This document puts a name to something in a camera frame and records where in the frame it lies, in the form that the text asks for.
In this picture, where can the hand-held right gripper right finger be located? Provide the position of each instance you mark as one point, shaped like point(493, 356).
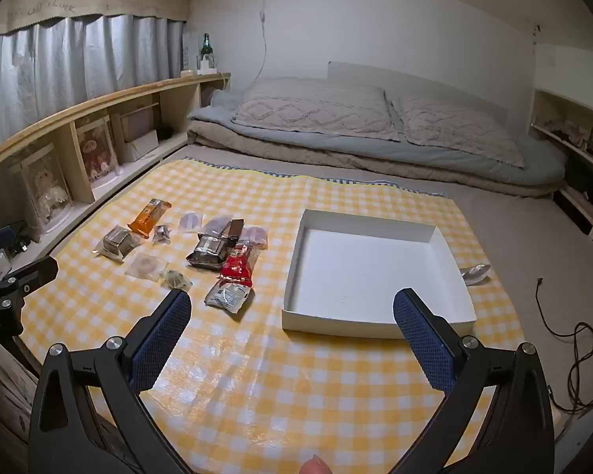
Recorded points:
point(425, 340)

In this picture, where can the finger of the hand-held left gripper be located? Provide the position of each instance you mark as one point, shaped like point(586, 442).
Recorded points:
point(29, 276)

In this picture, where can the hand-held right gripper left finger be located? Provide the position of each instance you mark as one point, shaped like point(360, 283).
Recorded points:
point(163, 340)

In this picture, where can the clear jelly cup green print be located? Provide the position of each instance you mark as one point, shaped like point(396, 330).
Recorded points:
point(175, 279)

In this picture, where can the clear packet dark round cookie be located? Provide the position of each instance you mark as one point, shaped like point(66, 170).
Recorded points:
point(146, 265)

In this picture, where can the silver snack packet white label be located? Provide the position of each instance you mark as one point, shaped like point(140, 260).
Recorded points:
point(227, 296)

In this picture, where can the white cardboard box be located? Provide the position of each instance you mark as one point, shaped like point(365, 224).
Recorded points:
point(370, 266)

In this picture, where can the dark silver snack packet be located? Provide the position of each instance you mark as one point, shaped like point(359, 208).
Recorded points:
point(207, 252)

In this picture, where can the red snack packet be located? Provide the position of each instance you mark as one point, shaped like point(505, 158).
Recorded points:
point(237, 266)

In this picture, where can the orange snack packet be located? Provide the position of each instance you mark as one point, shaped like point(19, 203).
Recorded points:
point(148, 217)

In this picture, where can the brown snack packet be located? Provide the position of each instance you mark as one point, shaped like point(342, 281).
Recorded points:
point(236, 229)

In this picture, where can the clear packet pink round snack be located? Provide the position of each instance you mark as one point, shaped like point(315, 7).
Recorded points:
point(256, 235)

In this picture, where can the person's right hand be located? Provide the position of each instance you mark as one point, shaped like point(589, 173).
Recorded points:
point(316, 465)

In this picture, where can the black device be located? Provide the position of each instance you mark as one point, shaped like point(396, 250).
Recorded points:
point(0, 242)

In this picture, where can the crumpled silver wrapper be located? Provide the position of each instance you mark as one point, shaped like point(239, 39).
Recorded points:
point(474, 274)

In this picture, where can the bagged teddy bear white dress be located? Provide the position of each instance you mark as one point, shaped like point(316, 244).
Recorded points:
point(44, 187)

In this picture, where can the square silver snack packet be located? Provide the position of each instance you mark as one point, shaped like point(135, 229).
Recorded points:
point(114, 244)

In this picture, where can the yellow checkered mat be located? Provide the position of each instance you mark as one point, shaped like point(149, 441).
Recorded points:
point(257, 380)

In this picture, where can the small silver wrapped candy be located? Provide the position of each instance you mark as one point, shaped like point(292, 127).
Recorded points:
point(162, 233)

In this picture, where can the clear packet purple round snack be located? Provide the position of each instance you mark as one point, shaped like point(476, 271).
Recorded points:
point(192, 222)
point(216, 223)

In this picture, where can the bagged teddy bear red dress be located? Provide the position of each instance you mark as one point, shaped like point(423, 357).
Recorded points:
point(96, 150)

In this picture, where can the white storage box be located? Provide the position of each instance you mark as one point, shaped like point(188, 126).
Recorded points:
point(141, 147)

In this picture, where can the brown storage box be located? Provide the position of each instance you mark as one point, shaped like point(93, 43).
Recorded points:
point(141, 121)

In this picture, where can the small black object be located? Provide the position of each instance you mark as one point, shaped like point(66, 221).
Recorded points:
point(165, 132)

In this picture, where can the grey curtain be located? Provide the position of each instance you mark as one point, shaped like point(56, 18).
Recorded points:
point(54, 69)

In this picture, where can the beige folded duvet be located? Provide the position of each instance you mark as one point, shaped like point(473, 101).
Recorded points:
point(326, 155)

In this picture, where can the beige quilted pillow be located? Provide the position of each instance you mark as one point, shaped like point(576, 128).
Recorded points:
point(316, 108)
point(454, 128)

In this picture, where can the grey blue blanket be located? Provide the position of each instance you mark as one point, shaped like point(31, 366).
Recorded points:
point(212, 118)

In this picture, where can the white upright card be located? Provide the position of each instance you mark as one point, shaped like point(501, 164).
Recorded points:
point(189, 52)

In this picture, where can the white bottle stand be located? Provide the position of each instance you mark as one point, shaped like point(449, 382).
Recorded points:
point(207, 65)

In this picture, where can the green glass bottle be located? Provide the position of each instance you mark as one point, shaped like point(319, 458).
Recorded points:
point(206, 49)

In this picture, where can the white side shelf unit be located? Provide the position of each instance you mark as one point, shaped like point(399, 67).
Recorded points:
point(548, 69)

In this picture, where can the wooden wall shelf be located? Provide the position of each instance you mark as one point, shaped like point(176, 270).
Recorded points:
point(104, 103)

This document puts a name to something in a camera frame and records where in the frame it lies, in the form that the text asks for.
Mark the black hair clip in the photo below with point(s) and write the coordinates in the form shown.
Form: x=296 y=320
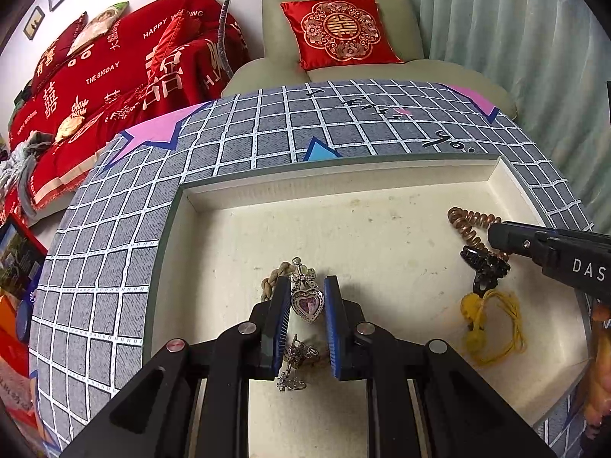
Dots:
x=484 y=265

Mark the silver flower brooch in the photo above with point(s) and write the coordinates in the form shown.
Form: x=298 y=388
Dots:
x=289 y=381

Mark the silver rhinestone brooch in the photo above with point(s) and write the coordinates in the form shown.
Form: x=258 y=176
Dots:
x=300 y=350

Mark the silver heart brooch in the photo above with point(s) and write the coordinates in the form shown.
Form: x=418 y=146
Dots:
x=308 y=303

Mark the pale green curtain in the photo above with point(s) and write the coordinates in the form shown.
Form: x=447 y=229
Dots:
x=501 y=19

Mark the red satin pillow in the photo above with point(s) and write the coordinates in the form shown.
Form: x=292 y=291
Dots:
x=52 y=57

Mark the cream round cushion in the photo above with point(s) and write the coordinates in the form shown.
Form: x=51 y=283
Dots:
x=69 y=126

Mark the orange box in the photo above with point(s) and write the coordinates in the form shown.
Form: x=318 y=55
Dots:
x=8 y=317

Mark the small picture frame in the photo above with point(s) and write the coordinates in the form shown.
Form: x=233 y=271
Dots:
x=34 y=22

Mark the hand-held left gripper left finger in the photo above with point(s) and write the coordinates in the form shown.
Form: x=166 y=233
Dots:
x=277 y=329

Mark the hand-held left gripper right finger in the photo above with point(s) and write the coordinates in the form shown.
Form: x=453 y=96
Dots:
x=338 y=329

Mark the red embroidered cushion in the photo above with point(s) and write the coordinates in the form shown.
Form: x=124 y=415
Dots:
x=341 y=28

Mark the gooseneck camera stand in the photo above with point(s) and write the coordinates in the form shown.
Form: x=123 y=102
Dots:
x=224 y=19

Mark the person's right hand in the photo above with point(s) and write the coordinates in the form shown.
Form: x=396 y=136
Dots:
x=601 y=367

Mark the pile of clothes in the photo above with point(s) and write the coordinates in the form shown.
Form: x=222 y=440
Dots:
x=19 y=162

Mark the small red pillow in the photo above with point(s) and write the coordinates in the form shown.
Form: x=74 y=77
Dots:
x=174 y=38

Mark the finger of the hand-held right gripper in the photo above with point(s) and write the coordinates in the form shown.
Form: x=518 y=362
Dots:
x=513 y=241

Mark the red printed sofa blanket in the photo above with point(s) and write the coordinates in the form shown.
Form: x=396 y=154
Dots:
x=133 y=57

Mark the box with picture lid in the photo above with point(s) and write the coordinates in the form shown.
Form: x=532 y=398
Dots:
x=19 y=257

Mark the cream figure pillow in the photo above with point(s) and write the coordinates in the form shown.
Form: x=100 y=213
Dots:
x=100 y=24

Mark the grey checked tablecloth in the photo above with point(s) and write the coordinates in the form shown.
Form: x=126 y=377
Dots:
x=119 y=248

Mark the grey tray with cream lining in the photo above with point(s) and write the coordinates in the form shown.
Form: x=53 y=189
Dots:
x=382 y=229

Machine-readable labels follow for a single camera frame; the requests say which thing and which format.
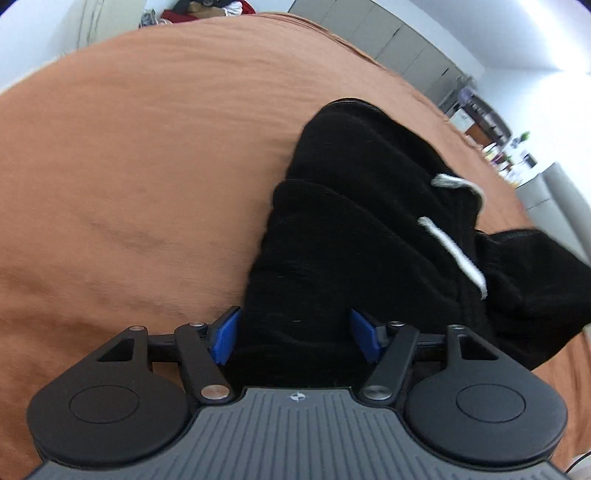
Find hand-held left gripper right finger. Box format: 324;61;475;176
349;308;505;403

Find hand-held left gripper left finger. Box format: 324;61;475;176
95;305;234;403

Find black pants with white drawstring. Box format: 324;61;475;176
242;97;591;389

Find brown bed blanket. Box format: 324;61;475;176
0;13;591;468

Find cluttered bedside table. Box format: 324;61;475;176
451;113;539;188

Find grey padded headboard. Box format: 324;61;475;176
516;162;591;266

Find dark suitcase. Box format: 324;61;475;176
464;97;512;141

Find standing fan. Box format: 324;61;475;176
450;74;478;116

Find grey wardrobe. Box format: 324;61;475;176
287;0;468;114

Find pile of clothes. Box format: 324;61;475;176
141;0;257;26

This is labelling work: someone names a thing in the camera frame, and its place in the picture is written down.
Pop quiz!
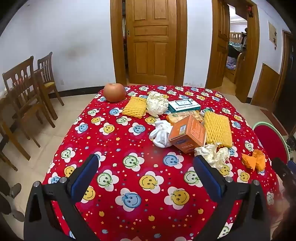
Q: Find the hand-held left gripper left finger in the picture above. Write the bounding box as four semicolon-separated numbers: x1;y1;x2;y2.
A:
24;153;100;241

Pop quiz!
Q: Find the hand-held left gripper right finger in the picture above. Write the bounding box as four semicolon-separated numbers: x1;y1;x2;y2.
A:
193;155;271;241

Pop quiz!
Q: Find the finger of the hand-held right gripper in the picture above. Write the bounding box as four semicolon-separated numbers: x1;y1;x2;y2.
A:
271;157;296;186

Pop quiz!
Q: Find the cream tissue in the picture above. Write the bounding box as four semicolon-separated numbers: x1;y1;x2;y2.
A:
194;142;230;169

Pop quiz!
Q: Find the red bin with green rim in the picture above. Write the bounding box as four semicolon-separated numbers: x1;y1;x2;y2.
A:
252;122;290;166

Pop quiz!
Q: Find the orange cardboard box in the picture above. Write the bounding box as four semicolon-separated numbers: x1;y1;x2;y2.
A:
168;115;207;154

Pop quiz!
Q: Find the yellow foam fruit net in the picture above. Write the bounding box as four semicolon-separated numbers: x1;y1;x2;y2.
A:
203;112;233;148
122;96;148;119

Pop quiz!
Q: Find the white plastic bag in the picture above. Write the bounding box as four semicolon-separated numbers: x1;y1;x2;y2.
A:
149;120;174;148

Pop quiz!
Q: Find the white paper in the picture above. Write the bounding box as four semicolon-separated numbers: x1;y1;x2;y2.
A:
146;91;169;117

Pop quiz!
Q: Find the red smiley flower tablecloth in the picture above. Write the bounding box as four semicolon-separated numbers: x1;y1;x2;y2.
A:
50;85;282;241

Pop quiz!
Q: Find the orange biscuit packet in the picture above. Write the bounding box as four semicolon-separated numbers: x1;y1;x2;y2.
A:
166;111;204;126

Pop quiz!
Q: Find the grey slipper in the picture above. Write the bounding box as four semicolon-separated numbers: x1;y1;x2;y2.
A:
0;183;22;198
0;192;25;222

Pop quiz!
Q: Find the teal and white carton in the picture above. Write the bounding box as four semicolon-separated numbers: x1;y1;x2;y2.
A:
168;98;201;113

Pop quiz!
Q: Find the dark door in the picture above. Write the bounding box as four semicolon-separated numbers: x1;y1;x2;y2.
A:
273;30;296;137

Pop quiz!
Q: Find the red apple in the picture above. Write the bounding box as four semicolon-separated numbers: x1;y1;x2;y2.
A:
103;83;126;103

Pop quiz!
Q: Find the brown wooden chair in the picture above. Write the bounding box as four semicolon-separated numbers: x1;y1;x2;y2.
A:
35;52;65;120
2;56;56;147

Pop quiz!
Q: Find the wooden bunk bed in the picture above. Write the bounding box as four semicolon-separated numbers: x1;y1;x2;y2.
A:
225;31;244;81

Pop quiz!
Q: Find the open wooden door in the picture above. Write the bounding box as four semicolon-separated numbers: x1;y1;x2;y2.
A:
206;0;232;90

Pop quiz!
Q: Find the panelled wooden door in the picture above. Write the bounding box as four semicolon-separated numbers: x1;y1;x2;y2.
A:
125;0;177;85

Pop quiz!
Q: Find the wooden wall panel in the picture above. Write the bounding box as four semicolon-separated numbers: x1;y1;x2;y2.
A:
251;63;281;106

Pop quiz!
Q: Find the wooden wall cover plate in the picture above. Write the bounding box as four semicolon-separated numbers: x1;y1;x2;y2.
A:
268;21;277;43

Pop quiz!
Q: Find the wooden door frame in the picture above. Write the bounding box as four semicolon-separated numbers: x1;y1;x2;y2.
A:
110;0;188;86

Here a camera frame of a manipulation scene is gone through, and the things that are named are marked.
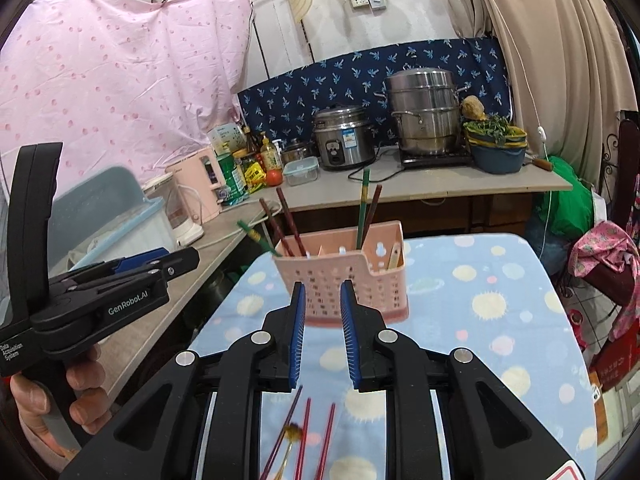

——————————

What lines in the listing contain "cardboard"? Copy them all.

**Response:**
In this picture, where can the white cardboard box be located? Provide the position of each instance you mark as one point, shaped like point(365, 224).
Q: Find the orange cardboard box in the picture above. Write the bounding box as four semicolon-separated numbers: x1;y1;x2;y2.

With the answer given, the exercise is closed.